Our cheerfully hopping daughter wanted so badly to see the movie Minions that had just come out. So on a dull Sunday afternoon, we drove our family to the cinema. 3D was special something new, with those special things on it. We landed on the red plush with a large bowl of salty popcorn and three bottles of super-sweet fizzy lemonade. The lights went out and the movie began.
For those who have never seen the film, here’s a summary:
The story of the minions begins millions of years ago. A minion was at first little more than a celled yellow organism, but over the years they evolved into sidekicks for the most horrific villains. From a tyrannosaurus rex to Napoleon. Unfortunately, they weren’t that successful in performing their duties and so they ended up unemployed. But then one minion named Kevin gets an idea. Together with the rebellious Stuart and the lovely Bob, he goes in search of a new villain. The first friends find themselves in a thrilling adventure that leads them to another new master: Scarlet Overkill, the world’s first female super-villain. Kevin, Stuart, and Bob travel from frigid Antarctica to New York City in the 1960s and finally to London, where they face their greatest challenge: to rescue all minions.

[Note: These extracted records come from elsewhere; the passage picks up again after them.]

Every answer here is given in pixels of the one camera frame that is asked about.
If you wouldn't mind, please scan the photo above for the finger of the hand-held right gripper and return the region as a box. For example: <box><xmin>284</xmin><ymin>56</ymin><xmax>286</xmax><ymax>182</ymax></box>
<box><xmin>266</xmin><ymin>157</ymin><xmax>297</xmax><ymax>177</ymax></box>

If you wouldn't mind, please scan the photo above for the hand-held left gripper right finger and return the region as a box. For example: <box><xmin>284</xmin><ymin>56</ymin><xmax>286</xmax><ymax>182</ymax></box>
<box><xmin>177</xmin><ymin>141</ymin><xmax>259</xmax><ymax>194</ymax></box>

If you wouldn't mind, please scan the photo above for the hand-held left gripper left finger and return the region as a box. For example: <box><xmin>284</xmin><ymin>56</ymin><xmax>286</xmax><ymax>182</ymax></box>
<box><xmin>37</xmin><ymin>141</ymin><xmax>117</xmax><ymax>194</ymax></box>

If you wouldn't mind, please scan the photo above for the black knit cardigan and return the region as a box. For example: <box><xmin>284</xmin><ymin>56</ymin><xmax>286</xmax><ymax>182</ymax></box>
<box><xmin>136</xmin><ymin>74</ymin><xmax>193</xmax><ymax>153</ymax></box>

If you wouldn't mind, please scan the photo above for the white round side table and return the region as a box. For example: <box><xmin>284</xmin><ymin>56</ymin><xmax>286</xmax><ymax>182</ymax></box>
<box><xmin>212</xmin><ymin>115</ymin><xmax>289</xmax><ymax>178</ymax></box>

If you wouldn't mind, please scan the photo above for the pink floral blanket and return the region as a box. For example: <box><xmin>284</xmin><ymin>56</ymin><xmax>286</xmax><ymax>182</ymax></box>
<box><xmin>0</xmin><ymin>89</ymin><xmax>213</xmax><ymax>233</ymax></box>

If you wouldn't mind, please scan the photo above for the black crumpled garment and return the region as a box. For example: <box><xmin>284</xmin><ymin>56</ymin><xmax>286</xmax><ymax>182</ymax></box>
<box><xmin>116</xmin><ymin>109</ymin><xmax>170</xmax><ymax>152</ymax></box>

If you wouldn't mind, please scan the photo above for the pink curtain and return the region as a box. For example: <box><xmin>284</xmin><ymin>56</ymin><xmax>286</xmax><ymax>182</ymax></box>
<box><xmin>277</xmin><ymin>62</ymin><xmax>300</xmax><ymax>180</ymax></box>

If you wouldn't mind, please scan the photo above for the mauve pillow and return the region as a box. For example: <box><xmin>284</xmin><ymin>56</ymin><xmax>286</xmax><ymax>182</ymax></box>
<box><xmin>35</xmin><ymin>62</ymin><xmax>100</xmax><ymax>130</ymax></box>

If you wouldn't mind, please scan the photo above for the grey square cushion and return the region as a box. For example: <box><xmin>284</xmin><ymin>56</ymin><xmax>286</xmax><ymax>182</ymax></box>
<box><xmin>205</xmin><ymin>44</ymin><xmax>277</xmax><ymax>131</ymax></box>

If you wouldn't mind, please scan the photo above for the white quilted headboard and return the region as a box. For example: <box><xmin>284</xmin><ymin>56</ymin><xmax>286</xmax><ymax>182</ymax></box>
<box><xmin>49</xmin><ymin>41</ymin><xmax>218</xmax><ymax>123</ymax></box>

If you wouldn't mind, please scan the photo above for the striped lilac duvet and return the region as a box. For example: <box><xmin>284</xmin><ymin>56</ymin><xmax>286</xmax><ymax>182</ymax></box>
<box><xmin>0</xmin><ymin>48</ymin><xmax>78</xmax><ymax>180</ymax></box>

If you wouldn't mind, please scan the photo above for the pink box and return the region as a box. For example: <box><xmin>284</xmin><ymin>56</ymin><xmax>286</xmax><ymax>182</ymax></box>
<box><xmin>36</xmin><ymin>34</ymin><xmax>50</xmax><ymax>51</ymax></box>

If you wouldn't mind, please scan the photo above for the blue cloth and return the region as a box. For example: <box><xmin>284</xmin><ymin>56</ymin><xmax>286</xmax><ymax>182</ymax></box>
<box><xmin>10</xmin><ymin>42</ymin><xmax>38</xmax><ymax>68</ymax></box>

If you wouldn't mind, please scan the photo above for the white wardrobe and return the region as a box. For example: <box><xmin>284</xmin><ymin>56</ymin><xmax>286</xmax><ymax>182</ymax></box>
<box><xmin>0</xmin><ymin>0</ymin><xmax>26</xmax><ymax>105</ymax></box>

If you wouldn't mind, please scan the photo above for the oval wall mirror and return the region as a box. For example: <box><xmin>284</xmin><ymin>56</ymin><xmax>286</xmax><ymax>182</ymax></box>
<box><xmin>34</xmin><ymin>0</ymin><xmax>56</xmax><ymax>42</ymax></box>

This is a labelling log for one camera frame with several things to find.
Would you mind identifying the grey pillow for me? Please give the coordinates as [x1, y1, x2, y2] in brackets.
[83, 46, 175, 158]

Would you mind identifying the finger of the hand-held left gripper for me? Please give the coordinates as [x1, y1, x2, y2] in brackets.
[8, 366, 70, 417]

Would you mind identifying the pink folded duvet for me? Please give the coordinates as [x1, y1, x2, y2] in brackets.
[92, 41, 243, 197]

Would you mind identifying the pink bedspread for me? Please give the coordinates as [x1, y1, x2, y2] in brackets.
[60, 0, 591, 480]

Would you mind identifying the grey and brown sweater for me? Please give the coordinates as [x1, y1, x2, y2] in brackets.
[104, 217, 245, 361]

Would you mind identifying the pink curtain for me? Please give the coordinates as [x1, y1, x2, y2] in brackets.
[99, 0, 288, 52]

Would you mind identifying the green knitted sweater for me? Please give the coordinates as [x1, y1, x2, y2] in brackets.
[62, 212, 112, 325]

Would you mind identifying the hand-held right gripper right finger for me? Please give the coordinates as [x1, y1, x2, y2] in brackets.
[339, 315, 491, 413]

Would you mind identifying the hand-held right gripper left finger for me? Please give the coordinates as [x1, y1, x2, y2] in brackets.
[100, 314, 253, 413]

Soon we were grinning unsuspectingly in our seats, along with all the other loving parents and their offspring. I hadn’t immersed myself in the film for a moment, let alone worried about it. After all, it is a children’s film assessed by *Kijkwijzer with an age recommendation from 6 years.
*The Kijkwijzer is originally a Dutch tool that can be used to determine whether watching a film, television program or computer game is potentially harmful to children.
It was a cheerful event and we were more and more exuberant with laughter. Until the minions arrived in London. Suddenly the laughter died out between us. The now very scary Mrs. Overkill aimed her advanced laser gun at the many minions in this town. Our daughter, then about 8 years old, didn’t like it at all anymore. Big tears appeared in her big frightened eyes and they quickly streamed down her cheeks. It should have been a big alarm for me, but soothing and condoning that it’s all not real, I tried to comfort her. Yet something gnawed on me.
What do Minions actually mean? I asked myself.
The definition of a minion is ‘one who is not powerful or important and who obeys the orders of a powerful leader or boss’. Synonyms include henchmen, follower, servant, stooge, and a follower.
I’m sure you’ve thought about that: little toddling creatures that don’t roam through life too snobbishly and look for a new bad leader. Is Disney warning? I thought naively at first.
The shrapnel fell further from my eyes and I went to investigate. Wondering if I’m the only one in this who might be looking too much into it, the only paranoid mother on the planet.
I suddenly see that the yellow figures have a pill shape. You probably recognize them, those medicine capsules that fill our pharmacies, bathrooms, and medicine cabinets. Those yellow-blue capsules, which you can get in many more colors, by the way, but that aside. At once it dawns on me: those minions, that’s us! The humanity that does nothing but hobble after bad leaders.
Dear people, I have made a terrible mistake. At that time I did not recognize or acknowledge what my daughter intuitively indicated: that something is scary and not right. I should have confirmed her discernment, immediately got up and left the cinema with her. To set her an example that we should listen to our intuition because it is there to warn us.
Are these kinds of movies there to desensitize us? It requires great discernment. Even for me as an adult, it is not always easy to recognize when someone or something is sending a message with a double agenda. The biggest problem is that most of us have even become desensitized to it.